Travaux préparatoires à la construction du Temple.

9.[42] Le roi Salomon, quand on lui eut apporté les lettres du roi des Tyriens, loua fort son empressement et sa bienveillance et lui accorda en retour ce qu’il avait sollicité : il lui envoya annuellement vingt mille cors de froment et autant de baths d’huile[43] : le bath contient soixante-douze setiers[44], et il lui fournit aussi même mesure de vin. L’amitié d’Hirôm et de Salomon ne fit que croître dans la suite, et ils se jurèrent une fidélité perpétuelle. Le roi imposa à tout le peuple un contingent de trente mille ouvriers, auxquels il rendit la tâche moins fatigante par une sage répartition. Il établit, en effet, que dix mille hommes couperaient du bois pendant un mois sur le mont Liban, puis se reposeraient deux mois dans leurs foyers, jusqu’à ce que, à leur tour, les vingt mille autres aient accompli leur besogne dans le temps fixé. Ensuite, ce serait aux premiers dix mille de revenir au travail le quatrième mois. Le surveillant de cette corvée fut Adoram(os)[45]. Parmi les métèques que David avait rassemblés, il y en avait 10.000 d’occupés à porter les pierres et autres matériaux, et 80.000 tailleurs de pierre, surveillés par 3.300 contremaîtres[46]. Il leur était prescrit de tailler de grandes pierres pour les fondements du Temple, et après les avoir assemblées et liées ensemble sur la montagne, de les transporter dans la ville. Ces travaux furent exécutés non seulement par les constructeurs indigènes, mais par les artisans que Hirôm envoya.

[42] I Rois, V, 25 ; II Chroniques, II, 2.

[43] Les données diffèrent des Rois aux Chroniques. D’après I Rois, V, 25, Salomon fournit à Hiram 20.000 cors de froment et 20 cors d’huile (LXX : 20.000). D’après II Chroniques, II, 9, 20.000 cors de froment, 20.000 cors d’orge, 20.000 baths de vin et 20.000 baths d’huile. Josèphe a ici comme source les Chroniques. Ce qui suit est d’après I&nbp;Rois, V, 26.

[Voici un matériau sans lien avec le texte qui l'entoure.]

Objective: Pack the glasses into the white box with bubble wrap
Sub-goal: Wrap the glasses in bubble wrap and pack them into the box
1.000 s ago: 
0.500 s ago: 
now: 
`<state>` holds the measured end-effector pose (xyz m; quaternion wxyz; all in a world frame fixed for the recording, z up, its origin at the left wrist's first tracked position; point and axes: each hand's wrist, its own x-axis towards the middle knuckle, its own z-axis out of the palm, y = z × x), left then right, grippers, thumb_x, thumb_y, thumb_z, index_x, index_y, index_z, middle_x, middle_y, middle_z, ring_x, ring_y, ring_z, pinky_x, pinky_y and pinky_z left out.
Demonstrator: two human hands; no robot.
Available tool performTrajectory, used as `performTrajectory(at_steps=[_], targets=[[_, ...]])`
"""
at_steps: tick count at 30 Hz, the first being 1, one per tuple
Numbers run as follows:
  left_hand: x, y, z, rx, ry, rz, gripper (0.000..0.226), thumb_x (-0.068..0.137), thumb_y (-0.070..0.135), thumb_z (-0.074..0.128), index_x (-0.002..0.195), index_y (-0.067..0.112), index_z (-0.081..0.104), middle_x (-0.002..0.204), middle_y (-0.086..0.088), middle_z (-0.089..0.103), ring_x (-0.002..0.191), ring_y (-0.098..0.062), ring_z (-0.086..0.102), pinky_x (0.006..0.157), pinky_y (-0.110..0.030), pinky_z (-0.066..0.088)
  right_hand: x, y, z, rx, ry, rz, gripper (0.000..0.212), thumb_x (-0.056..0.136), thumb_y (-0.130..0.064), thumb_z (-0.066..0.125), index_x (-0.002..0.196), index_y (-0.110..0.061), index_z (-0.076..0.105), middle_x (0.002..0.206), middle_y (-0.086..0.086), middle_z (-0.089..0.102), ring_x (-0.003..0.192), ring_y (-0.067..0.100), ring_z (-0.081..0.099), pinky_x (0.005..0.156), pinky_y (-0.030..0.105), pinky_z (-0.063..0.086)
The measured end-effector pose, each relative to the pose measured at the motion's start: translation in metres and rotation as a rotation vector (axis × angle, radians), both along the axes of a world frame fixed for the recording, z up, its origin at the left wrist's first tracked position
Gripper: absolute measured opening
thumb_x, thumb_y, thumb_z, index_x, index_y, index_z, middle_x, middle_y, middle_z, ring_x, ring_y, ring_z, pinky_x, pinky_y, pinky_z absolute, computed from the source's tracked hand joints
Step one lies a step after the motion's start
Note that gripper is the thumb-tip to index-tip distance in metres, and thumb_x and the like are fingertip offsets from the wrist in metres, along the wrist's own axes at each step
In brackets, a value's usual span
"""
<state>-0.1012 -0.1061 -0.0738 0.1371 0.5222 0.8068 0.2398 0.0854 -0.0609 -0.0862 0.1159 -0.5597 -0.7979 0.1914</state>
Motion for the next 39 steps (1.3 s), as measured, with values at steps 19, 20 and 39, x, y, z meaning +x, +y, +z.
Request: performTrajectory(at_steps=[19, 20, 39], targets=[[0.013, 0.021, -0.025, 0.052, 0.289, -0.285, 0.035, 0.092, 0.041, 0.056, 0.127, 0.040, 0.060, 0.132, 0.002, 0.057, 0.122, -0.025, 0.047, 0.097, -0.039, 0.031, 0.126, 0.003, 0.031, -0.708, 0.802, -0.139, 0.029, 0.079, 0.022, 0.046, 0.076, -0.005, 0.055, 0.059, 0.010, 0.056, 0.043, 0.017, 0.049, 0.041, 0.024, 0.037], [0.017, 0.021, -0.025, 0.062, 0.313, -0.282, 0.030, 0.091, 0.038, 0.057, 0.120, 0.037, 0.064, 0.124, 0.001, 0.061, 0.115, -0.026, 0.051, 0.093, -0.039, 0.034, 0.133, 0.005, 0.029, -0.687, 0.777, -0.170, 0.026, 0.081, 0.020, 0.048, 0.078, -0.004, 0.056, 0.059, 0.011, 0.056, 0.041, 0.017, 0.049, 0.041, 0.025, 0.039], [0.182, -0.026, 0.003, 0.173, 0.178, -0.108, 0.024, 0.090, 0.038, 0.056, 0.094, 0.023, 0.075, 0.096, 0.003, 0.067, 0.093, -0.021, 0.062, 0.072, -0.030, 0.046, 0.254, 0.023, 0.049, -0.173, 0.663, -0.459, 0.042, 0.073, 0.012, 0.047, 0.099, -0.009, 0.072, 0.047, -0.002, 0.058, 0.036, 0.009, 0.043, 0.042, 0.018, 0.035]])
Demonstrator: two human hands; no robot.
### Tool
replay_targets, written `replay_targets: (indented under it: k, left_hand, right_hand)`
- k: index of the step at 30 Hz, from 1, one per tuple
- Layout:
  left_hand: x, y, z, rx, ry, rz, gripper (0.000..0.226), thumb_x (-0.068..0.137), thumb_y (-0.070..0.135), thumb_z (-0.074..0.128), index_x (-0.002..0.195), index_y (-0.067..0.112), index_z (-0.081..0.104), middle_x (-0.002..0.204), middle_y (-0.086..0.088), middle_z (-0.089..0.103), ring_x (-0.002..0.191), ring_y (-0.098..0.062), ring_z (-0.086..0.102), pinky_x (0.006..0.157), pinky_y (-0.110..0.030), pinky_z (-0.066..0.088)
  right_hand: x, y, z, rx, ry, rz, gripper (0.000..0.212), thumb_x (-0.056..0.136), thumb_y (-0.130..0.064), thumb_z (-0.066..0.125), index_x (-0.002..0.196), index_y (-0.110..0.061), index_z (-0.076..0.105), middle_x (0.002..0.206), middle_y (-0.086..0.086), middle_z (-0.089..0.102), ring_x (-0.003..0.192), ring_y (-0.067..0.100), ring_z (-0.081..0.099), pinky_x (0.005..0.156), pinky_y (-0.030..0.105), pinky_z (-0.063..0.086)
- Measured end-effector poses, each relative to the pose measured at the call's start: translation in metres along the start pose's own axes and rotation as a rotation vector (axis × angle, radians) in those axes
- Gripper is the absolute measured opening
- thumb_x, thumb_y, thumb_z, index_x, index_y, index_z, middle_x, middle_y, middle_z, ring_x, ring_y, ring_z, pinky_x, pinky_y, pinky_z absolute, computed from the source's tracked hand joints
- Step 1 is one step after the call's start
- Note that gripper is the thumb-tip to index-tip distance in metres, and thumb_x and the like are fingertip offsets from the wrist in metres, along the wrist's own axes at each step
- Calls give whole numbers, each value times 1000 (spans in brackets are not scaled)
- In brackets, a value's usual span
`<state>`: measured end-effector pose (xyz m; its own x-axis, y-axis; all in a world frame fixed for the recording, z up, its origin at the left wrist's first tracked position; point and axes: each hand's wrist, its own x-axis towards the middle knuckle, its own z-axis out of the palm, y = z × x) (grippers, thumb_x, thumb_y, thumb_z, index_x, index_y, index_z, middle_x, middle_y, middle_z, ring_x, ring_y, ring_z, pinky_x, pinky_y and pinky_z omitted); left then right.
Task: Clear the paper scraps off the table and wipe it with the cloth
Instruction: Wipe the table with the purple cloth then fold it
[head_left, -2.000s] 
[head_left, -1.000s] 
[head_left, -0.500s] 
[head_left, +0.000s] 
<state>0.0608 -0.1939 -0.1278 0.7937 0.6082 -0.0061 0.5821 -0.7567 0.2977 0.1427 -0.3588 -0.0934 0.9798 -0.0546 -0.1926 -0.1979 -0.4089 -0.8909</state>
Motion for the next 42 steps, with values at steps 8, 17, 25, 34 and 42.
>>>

[44] Le bath vaut 1/10 de cor, soit environ 36 litres.

[45] L’hébreu l’appelle tantôt Adoniram, tantôt Adoram (II Samuel, XX, 24 ; I Rois, III, 18 ; II Chroniques, X, 18. Les LXX ont partout Adoniram, Josèphe toujours Adoram comme l’hébreu.

[46] LXX : 3.600, confirme, d’ailleurs, à II Chroniques, II, 1, 16, 17. A noter que la version lucienne a 3.700, l’Hexateuque 5.500, chiffre donné par Josèphe lui-même au livre précédent.